Both Papaver somniferum (breadseed poppies) and Papaver rhoeas (corn poppies) started to bloom in the last two days. These are both annuals and I love them for their beautiful flowers, yearly re-seeding, and easy growing requirements. Papaver rhoeas looks better over its longer blooming season and has more attractive foliage after blooming, compared with P. somniferum. However, P. somniferum makes a generous crop of seeds that are delicious in buns and loaves! To plant either of these in a cooler/northern zone, simply throw the seeds in your garden in April. No special fertilizer or watering is required.
Unfortunately, I didn't thin the P. somniferum very well this year, so many are quite tiny and crammed together like some kind of field crop. Thus, I am not showing you any pictures of those today. I promise to do better next year!
Papaver rhoeas in a lovely pink shade:
The most common P. rhoeas usually comes in a bright orangey-red, but I grew these from a combination of seeds I shamelessly stole from someone else's garden and a package of Cedric Morris mix from Thompson and Morgan.
Otherwise, I am trying to encourage the pumpkins into producing some baby pumpkins already. Thus far, I have only seen the male flowers, which drop off leaving only a dead-ended bare stem. Baby pumpkins started to appear in late July of 2009, so I suppose these aren't totally hopeless vines. I started these pumpkins indoors in the last week of April, as we have a short season and pumpkins need a bit of an indoor headstart here.
This is a flower bud on the pumpkin vine today:
Oh yes, and here is a new daylily I bought to replace the many that died over this past winter.

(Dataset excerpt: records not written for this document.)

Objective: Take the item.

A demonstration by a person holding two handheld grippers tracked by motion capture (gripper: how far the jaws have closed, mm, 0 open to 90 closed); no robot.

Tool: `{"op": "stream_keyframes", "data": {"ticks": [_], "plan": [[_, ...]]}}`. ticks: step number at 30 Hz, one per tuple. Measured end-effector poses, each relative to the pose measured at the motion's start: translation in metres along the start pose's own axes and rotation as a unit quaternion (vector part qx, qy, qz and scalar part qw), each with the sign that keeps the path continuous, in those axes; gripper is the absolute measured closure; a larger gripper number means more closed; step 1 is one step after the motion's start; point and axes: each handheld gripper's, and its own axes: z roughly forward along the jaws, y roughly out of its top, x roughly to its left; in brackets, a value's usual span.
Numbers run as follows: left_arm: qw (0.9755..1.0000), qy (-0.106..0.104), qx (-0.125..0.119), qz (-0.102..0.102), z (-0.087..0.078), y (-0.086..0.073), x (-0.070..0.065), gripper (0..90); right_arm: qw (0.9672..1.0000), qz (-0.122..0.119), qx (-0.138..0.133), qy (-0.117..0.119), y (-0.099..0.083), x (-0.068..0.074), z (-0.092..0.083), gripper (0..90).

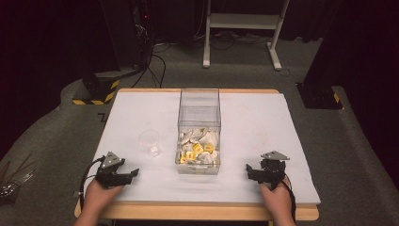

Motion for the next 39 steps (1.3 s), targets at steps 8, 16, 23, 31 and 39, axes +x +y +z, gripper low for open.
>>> {"op": "stream_keyframes", "data": {"ticks": [8,16,23,31,39], "plan": [[1.0,-0.005,0.0,0.009,-0.003,0.0,-0.004,25.7,1.0,-0.002,0.0,-0.001,0.0,0.0,0.0,8.9],[0.9997,-0.01,-0.011,0.018,-0.007,0.004,-0.009,25.7,1.0,-0.002,0.0,-0.001,0.0,0.0,0.0,8.9],[0.9995,-0.008,-0.016,0.026,-0.01,0.006,-0.013,25.6,1.0,-0.002,0.0,-0.001,0.0,0.0,0.0,8.9],[0.9989,-0.019,-0.029,0.031,-0.011,0.008,-0.018,25.2,1.0,-0.002,0.0,-0.001,0.0,0.0,0.0,8.9],[0.9982,-0.037,-0.034,0.032,-0.01,0.01,-0.023,24.1,1.0,-0.002,0.0,-0.001,0.0,0.0,0.0,8.9]]}}
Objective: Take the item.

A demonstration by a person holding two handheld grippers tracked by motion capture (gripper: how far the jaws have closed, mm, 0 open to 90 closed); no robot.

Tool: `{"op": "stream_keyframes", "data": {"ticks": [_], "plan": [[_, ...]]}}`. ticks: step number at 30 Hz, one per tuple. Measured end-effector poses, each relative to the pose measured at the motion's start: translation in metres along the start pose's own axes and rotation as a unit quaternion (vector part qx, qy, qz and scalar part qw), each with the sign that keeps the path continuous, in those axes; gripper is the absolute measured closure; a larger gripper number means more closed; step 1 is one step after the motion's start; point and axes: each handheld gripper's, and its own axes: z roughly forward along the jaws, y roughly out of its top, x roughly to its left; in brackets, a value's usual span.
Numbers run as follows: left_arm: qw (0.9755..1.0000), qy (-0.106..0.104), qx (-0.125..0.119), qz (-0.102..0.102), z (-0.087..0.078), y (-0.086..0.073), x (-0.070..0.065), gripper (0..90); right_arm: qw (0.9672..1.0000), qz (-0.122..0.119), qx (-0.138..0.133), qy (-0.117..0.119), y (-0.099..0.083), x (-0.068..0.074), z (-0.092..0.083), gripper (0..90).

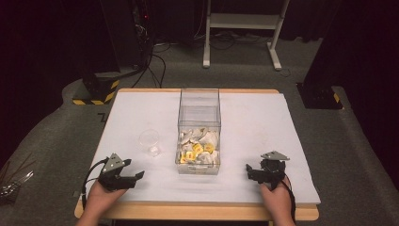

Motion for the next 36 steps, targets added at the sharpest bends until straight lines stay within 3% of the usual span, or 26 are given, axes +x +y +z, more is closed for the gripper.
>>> {"op": "stream_keyframes", "data": {"ticks": [6,11,19,36], "plan": [[1.0,-0.008,-0.003,0.002,0.001,0.001,-0.003,23.9,1.0,0.0,0.0,0.0,0.0,0.0,0.0,8.9],[0.9995,-0.019,-0.025,-0.005,0.0,0.004,-0.009,22.5,1.0,0.0,0.0,0.0,0.0,0.0,0.0,9.0],[0.9988,-0.04,-0.027,-0.006,0.001,0.009,-0.016,22.9,1.0,0.0,0.0,-0.001,0.0,0.0,0.0,9.0],[0.9973,-0.059,-0.037,0.023,0.003,0.02,-0.035,21.5,1.0,-0.002,-0.001,-0.002,0.0,0.0,0.0,9.2]]}}
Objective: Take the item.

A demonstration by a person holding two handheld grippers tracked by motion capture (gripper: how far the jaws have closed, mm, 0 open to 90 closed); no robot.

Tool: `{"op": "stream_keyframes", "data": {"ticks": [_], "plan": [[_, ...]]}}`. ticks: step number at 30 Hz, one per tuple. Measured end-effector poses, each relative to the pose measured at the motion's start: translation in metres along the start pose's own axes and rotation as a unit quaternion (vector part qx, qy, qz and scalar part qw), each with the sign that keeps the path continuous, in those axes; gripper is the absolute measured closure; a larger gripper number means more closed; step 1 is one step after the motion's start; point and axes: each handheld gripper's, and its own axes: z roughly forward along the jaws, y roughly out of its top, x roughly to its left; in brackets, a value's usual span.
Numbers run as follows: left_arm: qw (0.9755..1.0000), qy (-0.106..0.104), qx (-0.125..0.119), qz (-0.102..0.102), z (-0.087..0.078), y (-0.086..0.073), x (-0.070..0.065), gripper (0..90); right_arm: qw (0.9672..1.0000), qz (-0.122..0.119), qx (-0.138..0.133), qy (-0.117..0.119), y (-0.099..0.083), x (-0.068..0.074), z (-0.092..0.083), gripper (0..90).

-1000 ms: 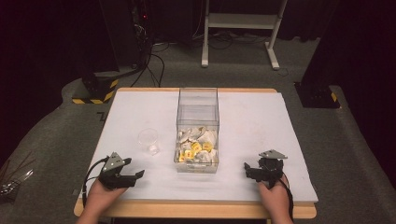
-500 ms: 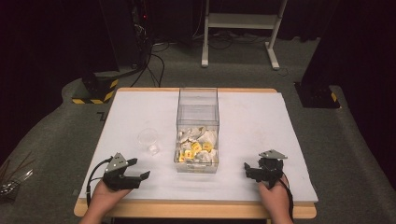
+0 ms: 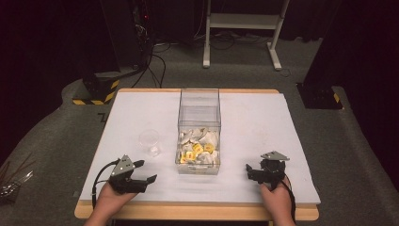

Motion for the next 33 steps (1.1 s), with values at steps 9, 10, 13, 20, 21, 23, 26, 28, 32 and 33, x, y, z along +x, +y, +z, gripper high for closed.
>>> {"op": "stream_keyframes", "data": {"ticks": [9,10,13,20,21,23,26,28,32,33], "plan": [[0.9998,-0.012,-0.013,-0.004,-0.001,0.005,-0.004,21.5,1.0,0.001,-0.001,0.0,0.0,0.0,0.0,9.3],[0.9998,-0.015,-0.015,-0.005,-0.001,0.005,-0.004,21.5,1.0,0.0,-0.001,0.0,0.0,0.0,0.0,9.3],[0.9996,-0.017,-0.019,-0.006,-0.001,0.007,-0.004,21.5,1.0,0.001,-0.001,0.0,0.0,0.0,0.0,9.3],[0.9993,-0.026,-0.026,-0.01,-0.002,0.011,-0.007,21.6,1.0,0.0,-0.001,0.0,0.0,0.0,0.0,9.3],[0.9993,-0.026,-0.026,-0.007,-0.002,0.011,-0.006,21.6,1.0,0.0,-0.001,0.0,0.0,0.0,0.0,9.3],[0.9992,-0.026,-0.029,-0.007,-0.003,0.013,-0.007,21.7,1.0,0.0,-0.001,0.0,0.0,0.0,0.0,9.3],[0.9991,-0.025,-0.033,-0.005,-0.004,0.015,-0.007,21.9,1.0,0.0,-0.001,0.0,0.0,0.0,0.0,9.3],[0.999,-0.028,-0.035,-0.004,-0.005,0.018,-0.009,21.9,1.0,0.0,-0.001,0.0,0.0,0.0,0.0,9.3],[0.9987,-0.032,-0.039,-0.003,-0.004,0.021,-0.01,22.1,1.0,0.0,-0.001,0.0,0.0,0.0,0.0,9.3],[0.9987,-0.032,-0.039,-0.004,-0.004,0.022,-0.011,22.1,1.0,0.0,-0.001,0.0,0.0,0.0,0.0,9.3]]}}
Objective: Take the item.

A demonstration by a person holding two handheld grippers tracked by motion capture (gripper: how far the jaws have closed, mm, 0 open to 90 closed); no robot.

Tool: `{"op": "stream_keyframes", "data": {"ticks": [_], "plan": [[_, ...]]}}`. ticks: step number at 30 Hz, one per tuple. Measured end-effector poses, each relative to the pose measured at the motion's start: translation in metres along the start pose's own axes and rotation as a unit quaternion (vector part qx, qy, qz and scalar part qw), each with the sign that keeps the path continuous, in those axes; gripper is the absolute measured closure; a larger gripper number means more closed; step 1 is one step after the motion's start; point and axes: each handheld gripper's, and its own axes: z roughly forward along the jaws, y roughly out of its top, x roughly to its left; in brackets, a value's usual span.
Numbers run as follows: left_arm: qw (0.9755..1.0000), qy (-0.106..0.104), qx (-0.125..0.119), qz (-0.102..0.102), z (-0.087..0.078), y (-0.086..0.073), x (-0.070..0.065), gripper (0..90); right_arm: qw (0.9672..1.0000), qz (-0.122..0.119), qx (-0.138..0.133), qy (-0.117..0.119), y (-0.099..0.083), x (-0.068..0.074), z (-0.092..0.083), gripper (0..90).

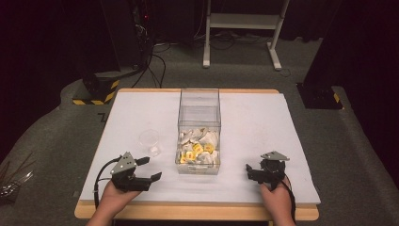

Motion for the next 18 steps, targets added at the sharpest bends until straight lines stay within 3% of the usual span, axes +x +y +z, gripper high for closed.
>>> {"op": "stream_keyframes", "data": {"ticks": [18], "plan": [[0.9998,-0.012,-0.008,0.015,0.004,0.026,-0.007,23.7,1.0,0.0,0.0,0.0,0.0,0.0,0.0,9.4]]}}
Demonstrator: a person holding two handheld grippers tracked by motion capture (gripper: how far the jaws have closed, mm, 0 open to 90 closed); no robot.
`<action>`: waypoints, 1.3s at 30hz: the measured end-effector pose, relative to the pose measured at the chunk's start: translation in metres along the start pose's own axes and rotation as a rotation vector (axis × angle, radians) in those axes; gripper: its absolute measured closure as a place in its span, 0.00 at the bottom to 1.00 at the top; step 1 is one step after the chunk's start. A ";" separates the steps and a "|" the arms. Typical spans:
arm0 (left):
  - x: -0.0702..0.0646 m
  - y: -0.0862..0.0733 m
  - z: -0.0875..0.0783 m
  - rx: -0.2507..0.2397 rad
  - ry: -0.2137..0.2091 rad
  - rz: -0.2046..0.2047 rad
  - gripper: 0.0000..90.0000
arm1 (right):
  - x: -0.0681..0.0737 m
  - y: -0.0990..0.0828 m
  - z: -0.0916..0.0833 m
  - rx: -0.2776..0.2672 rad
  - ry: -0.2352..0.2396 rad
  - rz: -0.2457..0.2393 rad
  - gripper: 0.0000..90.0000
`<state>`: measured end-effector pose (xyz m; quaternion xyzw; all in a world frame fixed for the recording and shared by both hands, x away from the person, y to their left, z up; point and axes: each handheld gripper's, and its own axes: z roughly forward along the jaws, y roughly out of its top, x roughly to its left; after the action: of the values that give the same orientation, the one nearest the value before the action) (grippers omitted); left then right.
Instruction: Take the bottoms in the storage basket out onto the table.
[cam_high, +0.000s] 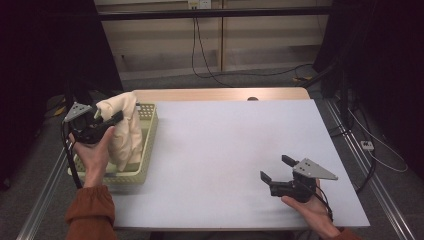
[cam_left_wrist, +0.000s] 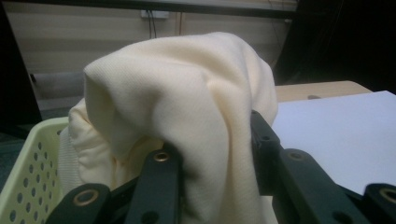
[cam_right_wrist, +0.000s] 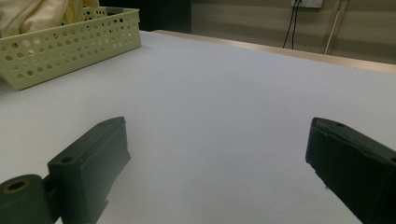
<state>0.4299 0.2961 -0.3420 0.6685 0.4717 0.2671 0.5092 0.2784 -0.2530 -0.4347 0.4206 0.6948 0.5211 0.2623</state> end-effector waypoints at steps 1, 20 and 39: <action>0.000 0.000 -0.001 -0.012 0.001 0.000 0.78 | 0.000 0.000 0.000 -0.001 -0.001 0.004 0.07; -0.009 0.011 -0.016 -0.145 0.000 0.005 0.78 | -0.002 0.000 -0.001 -0.002 -0.007 0.007 0.07; -0.017 0.020 -0.026 -0.212 0.005 0.045 0.78 | -0.002 0.000 -0.002 0.000 -0.008 0.007 0.07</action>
<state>0.4083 0.2910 -0.3120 0.6205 0.4270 0.3287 0.5698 0.2778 -0.2555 -0.4347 0.4251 0.6922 0.5205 0.2631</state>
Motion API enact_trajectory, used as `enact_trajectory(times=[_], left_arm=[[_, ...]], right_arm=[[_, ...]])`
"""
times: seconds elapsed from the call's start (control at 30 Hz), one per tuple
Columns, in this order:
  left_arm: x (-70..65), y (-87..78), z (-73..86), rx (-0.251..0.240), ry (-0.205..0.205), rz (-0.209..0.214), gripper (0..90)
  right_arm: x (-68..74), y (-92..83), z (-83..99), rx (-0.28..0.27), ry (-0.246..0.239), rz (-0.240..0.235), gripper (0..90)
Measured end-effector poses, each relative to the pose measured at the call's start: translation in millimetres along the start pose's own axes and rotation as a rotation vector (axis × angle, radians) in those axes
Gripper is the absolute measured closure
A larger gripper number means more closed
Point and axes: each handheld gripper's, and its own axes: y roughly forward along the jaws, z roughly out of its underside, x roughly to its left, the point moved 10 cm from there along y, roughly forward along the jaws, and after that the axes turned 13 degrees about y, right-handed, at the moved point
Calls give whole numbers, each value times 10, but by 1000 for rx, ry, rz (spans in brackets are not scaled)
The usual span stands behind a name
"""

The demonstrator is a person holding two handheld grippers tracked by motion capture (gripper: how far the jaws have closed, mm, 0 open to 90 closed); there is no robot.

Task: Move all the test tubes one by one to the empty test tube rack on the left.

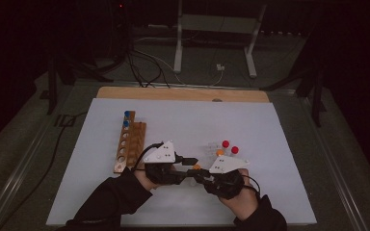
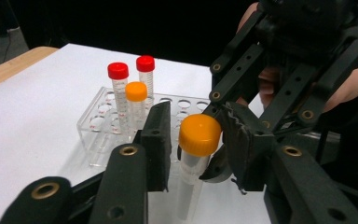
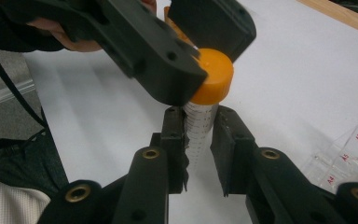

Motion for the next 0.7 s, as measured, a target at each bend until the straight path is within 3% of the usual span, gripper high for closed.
enact_trajectory(times=[0.13,0.43,0.7], left_arm=[[-10,21,1,-2,4,7,700],[9,2,-25,-7,17,6,716],[129,-166,-69,-6,15,-32,717]], right_arm=[[-8,-3,-2,-2,2,2,753],[-13,-16,-20,-18,10,-12,738],[-56,-162,-126,-99,37,-1,465]])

No, it's not anything exotic (especially since it came from a big box store), but I'm hoping Purple d'Oro is a reliable workhorse like it's ubiquitous yellow relative, Stella.
Finally, here is the Alpine rock garden, looking okay now that I've angrily ripped out and sprayed Roundup on the multitude of poplar suckers appearing in and around this bed. Here's a tip for any gardener contemplating a new flower bed: Don't bother making one anywhere near a poplar tree. You will come to grief.
4 comments:
Purple d'Oro has always been reliable for me. Not quite the ubiquitous bloomer that Stella d'Oro is, but much prettier, in my opinion.
Your alpine rock garden is looking good - yay! I wonder if the suckering is also a problem with Swedish Columnar Aspen. I hope not as we have them along one bed.
Nice new daylily. :)
LOl about the poplar...ain't that the truth. I'm fascinated at how you're actually ahead of me now, garden wise (annual poppies aren't blooming yet except for one in the greenhouse, daylilies are still weeks from flowering. Love your rock garden, too.
Things are filling in nicely. I remember when you first posted this new project. I love seeing your progress! Dang those poplars!